We also strive to teach our students the importance of innovation. Managers make the trains run on time, but leaders change the world for the better. Thus, in addition to the courses and clinics already mentioned, BYU Law has created several new programs to promote innovative action. Pro Bono Boot Camps facilitate service in areas such as domestic violence, housing discrimination, debt collection, and elder abuse. BYU LawStories includes a series of storytelling training sessions and a national storytelling event featuring law students. The Leadership Incubator helps students develop legal innovations for real-world implementation. And the Council of Inspiring Leaders is a donor group that supports the Annual Leadership Conference, the Leadership Study Tour, and Law and Leadership Fellowships for our students. 

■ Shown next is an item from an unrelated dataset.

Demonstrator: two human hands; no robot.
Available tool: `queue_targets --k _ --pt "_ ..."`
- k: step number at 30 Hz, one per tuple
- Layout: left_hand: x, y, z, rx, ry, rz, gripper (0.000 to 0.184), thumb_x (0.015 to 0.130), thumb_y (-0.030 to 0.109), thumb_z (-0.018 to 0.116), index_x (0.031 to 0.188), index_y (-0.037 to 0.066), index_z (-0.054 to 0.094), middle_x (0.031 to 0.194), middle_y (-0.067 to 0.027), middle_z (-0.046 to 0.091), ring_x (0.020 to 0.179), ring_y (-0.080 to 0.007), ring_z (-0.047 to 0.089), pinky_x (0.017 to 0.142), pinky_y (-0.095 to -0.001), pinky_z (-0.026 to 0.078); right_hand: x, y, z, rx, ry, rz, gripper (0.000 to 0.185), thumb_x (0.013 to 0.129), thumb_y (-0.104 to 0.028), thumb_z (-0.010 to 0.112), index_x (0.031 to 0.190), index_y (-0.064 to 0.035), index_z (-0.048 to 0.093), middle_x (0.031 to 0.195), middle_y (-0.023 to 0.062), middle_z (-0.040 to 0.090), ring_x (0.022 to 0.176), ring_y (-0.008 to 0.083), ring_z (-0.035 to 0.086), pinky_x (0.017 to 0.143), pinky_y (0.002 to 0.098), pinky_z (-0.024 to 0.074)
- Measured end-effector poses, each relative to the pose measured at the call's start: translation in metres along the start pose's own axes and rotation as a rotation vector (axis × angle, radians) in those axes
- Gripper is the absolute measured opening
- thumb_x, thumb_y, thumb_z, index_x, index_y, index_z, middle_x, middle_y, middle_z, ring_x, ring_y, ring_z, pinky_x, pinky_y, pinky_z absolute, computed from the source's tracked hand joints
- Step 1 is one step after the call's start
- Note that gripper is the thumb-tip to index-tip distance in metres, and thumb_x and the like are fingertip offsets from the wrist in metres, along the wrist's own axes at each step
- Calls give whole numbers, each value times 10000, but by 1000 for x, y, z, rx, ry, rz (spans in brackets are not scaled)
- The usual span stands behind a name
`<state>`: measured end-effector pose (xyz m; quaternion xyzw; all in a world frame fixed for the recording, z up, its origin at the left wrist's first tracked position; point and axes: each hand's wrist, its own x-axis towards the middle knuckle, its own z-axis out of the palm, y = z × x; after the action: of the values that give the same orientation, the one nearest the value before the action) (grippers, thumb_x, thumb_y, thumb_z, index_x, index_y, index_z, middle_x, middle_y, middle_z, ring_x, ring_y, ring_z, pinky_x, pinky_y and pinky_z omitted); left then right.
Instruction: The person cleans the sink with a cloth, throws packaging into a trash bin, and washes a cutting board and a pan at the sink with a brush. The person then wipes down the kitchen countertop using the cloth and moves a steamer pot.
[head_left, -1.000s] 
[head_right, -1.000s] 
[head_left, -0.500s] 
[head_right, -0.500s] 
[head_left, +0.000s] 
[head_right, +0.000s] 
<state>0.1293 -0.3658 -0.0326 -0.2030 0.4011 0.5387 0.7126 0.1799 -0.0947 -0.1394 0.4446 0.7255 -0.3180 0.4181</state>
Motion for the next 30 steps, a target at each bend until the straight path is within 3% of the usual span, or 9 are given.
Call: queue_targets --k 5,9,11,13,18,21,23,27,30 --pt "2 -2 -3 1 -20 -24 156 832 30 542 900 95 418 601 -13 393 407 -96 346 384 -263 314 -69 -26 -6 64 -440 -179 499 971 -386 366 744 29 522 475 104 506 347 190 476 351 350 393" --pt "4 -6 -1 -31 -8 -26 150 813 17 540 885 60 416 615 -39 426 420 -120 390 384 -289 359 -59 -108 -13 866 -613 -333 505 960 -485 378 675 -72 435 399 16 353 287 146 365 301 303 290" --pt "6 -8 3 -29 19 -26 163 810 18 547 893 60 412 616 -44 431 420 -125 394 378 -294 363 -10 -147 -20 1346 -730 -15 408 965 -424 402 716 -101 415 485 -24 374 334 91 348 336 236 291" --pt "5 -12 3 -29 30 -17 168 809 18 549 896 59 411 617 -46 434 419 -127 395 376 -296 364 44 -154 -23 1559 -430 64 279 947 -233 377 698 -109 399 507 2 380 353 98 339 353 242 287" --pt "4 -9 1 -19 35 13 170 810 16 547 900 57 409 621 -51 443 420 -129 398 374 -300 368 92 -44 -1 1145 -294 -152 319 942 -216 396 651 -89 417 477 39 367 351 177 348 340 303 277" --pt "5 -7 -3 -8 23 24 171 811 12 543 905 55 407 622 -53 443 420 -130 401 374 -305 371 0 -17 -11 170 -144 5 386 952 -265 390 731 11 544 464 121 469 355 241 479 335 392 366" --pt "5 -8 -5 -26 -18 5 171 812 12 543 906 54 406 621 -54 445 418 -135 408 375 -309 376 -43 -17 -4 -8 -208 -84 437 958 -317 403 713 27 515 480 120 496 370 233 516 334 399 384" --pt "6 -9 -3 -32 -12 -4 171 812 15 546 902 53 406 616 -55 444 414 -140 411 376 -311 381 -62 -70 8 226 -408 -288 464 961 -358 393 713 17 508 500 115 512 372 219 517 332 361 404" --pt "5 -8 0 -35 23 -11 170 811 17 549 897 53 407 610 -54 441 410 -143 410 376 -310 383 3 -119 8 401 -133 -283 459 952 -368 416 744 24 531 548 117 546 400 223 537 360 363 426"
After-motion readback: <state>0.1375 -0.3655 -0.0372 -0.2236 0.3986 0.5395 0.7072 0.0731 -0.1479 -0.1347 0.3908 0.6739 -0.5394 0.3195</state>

Many of the components of the Inspiring Leadership Initiative are aimed at applied leadership training, but we believe that an important aspect of this Initiative is the creation of new scholarship relating to law and leadership. We hope that the Law and Leadership Colloquium, launched earlier this year, will inspire original scholarship on law and leadership from faculty and students of the Law School.

Leadership is a crucial factor in creating successful and sustainable institutions, and lawyers are expected to lead. Law students are graduating into an increasingly complex and unpredictable world, and the purpose of the Inspiring Leadership Initiative is to equip them with insights and that will inform their work and their lives after law school. We hope to challenge students to think critically about leadership and to develop their own ideas about ethical leadership as members of the legal profession.